■ **What you will do**:
The material below holds a span beginning at the line with "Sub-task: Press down" and ending at the line with "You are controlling". Quote that span exactly, both ends included, and only that span.

■ **Source material**:
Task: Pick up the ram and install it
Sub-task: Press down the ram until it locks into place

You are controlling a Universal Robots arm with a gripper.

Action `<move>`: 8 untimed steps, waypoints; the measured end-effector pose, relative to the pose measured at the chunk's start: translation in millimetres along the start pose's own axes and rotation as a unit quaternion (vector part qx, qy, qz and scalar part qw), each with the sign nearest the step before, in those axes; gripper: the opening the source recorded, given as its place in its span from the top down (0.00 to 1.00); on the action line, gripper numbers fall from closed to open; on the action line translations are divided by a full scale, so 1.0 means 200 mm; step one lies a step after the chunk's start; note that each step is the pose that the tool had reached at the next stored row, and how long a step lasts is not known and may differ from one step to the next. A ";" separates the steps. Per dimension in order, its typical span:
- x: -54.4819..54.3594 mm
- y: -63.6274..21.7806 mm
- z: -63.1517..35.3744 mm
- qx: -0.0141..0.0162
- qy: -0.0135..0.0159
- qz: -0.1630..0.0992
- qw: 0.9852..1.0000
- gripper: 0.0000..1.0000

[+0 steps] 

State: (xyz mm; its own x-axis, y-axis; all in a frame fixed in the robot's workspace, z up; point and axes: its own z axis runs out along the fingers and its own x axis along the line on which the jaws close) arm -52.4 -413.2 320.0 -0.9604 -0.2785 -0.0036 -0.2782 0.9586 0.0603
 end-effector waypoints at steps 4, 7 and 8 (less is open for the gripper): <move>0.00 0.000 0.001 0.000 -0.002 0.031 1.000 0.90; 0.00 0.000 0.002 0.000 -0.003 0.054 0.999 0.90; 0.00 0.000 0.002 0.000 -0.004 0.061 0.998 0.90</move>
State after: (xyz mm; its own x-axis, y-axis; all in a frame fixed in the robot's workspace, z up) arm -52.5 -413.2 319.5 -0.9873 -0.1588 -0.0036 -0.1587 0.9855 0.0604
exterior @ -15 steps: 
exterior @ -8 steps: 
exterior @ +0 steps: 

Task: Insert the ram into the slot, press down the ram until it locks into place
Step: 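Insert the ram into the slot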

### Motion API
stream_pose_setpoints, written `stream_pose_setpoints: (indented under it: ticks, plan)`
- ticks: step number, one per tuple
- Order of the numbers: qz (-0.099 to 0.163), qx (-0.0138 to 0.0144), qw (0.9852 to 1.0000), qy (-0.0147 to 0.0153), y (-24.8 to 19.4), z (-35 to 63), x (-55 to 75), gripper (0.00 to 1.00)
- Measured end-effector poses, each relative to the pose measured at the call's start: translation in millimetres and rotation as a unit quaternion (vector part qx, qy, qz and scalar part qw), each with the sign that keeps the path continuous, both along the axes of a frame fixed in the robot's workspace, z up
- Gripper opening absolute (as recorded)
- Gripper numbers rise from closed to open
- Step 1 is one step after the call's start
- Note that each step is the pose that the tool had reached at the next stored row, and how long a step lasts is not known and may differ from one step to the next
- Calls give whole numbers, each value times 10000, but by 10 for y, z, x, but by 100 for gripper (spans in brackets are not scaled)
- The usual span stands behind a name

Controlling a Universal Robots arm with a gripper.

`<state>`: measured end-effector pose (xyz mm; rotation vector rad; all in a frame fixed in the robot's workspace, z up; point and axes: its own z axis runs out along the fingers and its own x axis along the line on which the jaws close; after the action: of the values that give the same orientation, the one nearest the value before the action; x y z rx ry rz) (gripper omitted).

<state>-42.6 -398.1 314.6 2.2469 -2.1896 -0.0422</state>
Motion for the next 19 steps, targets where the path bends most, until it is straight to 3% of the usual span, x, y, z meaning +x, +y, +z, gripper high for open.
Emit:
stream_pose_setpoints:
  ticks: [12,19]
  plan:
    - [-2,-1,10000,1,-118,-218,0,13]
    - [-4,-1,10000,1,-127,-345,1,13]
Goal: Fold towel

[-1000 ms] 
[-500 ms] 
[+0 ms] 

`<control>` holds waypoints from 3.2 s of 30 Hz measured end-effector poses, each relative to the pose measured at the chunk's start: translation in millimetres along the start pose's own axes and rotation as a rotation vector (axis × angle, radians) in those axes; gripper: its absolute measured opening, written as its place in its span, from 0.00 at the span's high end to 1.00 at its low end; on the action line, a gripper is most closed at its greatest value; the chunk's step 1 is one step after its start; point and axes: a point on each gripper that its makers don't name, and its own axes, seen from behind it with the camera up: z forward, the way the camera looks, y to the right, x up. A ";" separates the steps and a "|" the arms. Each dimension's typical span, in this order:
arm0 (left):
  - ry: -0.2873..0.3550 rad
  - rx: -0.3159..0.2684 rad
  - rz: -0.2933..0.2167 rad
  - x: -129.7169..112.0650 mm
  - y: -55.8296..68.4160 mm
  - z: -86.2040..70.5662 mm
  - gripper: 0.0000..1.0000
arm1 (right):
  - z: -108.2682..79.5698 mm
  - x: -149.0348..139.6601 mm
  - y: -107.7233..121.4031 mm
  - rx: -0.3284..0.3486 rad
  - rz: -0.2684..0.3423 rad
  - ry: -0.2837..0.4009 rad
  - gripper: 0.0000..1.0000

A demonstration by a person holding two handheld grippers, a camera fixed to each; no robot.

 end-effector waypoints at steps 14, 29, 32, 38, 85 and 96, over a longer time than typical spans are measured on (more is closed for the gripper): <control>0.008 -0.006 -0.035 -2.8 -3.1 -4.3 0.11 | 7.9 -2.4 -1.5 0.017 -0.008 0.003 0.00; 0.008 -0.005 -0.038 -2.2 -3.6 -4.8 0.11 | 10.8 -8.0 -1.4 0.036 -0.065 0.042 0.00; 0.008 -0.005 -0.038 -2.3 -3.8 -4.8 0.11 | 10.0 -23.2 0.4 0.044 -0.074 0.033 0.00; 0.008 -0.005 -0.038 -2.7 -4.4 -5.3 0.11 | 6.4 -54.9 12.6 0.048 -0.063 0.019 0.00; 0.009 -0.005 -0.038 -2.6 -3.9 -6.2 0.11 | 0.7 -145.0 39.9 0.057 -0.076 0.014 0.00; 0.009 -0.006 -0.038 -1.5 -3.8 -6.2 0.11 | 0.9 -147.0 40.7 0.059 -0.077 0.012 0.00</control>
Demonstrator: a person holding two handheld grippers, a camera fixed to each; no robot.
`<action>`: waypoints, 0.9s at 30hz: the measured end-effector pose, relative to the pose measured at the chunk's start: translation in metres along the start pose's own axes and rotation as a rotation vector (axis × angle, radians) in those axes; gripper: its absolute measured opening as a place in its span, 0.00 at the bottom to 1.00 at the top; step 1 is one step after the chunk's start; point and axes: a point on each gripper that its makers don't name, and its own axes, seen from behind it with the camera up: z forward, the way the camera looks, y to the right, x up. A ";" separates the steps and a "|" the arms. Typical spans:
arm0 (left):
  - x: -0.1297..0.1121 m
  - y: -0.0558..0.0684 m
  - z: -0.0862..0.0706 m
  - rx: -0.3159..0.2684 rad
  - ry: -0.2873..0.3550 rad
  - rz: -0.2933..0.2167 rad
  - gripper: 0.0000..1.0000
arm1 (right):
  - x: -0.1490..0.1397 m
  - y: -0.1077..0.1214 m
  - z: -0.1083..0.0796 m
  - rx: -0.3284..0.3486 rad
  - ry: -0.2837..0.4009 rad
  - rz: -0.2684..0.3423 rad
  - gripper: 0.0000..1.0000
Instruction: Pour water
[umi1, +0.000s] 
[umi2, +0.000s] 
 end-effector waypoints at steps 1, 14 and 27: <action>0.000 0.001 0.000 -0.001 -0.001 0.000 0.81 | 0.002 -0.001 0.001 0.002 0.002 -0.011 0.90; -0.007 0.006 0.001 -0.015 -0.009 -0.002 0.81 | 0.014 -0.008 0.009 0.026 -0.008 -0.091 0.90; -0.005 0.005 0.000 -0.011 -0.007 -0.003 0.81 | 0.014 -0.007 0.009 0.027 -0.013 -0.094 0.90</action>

■ **Task response**:
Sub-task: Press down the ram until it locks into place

You are controlling a Universal Robots arm with a gripper.

There is no more to the output, and the exercise is done.